Task objective: Some lines below hold "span". Pick them out and copy them.

Data segment:
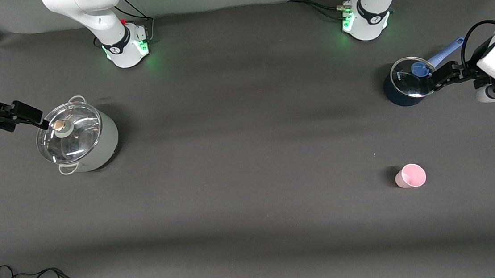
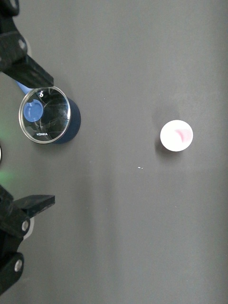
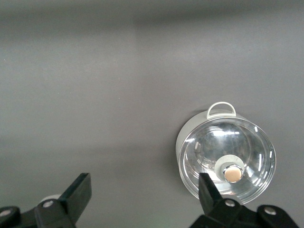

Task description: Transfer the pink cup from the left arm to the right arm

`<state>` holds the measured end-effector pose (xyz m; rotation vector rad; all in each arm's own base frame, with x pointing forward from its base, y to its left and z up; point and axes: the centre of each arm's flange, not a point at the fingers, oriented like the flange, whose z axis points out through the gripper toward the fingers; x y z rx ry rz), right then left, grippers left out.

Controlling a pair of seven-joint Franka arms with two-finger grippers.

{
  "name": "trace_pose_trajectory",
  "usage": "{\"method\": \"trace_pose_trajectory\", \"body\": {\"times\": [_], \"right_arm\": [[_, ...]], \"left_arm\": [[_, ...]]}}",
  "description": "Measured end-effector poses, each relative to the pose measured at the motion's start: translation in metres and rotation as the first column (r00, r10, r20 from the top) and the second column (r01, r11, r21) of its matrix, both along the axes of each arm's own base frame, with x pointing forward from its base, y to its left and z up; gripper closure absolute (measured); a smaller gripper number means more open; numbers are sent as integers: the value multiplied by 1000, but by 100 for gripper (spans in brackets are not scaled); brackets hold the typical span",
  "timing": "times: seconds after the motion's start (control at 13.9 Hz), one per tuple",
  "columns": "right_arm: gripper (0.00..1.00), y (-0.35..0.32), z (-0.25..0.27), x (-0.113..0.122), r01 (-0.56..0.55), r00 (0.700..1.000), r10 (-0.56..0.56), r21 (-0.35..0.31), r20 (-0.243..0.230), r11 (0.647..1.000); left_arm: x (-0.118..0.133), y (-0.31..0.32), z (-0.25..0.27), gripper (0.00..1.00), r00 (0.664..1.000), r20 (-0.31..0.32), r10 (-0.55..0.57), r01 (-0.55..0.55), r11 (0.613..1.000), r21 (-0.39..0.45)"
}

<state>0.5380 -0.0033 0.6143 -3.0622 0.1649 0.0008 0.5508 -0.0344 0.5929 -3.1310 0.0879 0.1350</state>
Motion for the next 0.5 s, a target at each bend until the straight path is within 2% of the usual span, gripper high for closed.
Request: {"method": "trace_pose_trajectory", "body": {"times": [0.5], "right_arm": [[0, 6, -2, 0, -12, 1000, 12, 0, -12, 1000]], "left_arm": [[2, 0, 0, 0, 1000, 3, 0, 0, 1000, -1]]}}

Solution below:
  "description": "Measured end-effector poses, each relative to the pose measured at the motion's start: translation in metres and rotation as the first column (r00, r10, r20 from the top) and the second column (r01, r11, r21) of its matrix, both along the axes of each arm's own base frame, with x pointing forward from its base, y to its left and z up; gripper closure absolute (measured); a smaller gripper number means more open; numbers are sent as integers: the value multiplied by 1000, but by 100 for gripper (spans in brackets are not scaled); brackets hold the typical span",
Motion for the next 0.5 s, a target at each bend until the straight path is within 2% of the usual span, gripper high for closed.

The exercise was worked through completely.